■ **Instructions for the task**: Report how many lines below include the string "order". Please keep the reply to that number.
========
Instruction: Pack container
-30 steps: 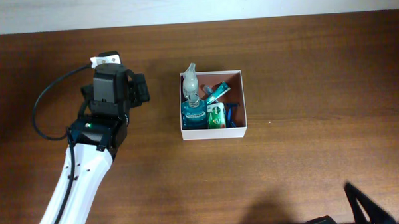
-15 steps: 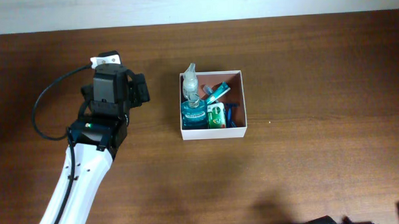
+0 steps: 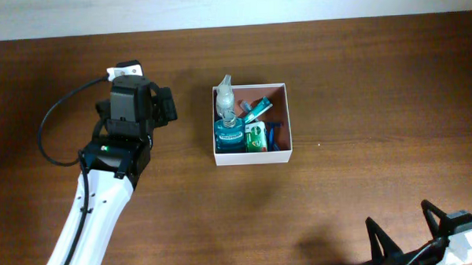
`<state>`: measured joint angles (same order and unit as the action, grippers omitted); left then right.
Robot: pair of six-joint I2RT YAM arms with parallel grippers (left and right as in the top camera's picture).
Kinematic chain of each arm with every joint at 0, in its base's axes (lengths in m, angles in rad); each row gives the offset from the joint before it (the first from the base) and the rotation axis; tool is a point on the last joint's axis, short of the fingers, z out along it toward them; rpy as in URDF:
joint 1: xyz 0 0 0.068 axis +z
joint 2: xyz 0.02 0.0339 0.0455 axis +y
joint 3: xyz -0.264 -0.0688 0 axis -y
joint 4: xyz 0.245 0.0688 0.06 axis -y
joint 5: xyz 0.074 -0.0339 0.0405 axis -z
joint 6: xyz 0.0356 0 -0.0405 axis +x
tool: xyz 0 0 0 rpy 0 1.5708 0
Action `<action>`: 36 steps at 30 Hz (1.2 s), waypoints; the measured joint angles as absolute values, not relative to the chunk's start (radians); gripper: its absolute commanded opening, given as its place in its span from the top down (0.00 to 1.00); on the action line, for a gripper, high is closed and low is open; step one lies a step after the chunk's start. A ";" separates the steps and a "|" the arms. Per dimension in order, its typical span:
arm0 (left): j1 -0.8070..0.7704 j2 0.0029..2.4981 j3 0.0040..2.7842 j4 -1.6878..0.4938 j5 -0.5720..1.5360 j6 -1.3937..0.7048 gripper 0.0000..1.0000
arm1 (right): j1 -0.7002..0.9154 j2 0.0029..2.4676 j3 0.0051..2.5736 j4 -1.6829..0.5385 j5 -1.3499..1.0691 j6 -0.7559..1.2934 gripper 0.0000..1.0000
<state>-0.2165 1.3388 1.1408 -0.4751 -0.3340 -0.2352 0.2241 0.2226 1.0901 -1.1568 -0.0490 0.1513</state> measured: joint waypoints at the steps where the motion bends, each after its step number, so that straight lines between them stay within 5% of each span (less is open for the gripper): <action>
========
■ **Reply**: 2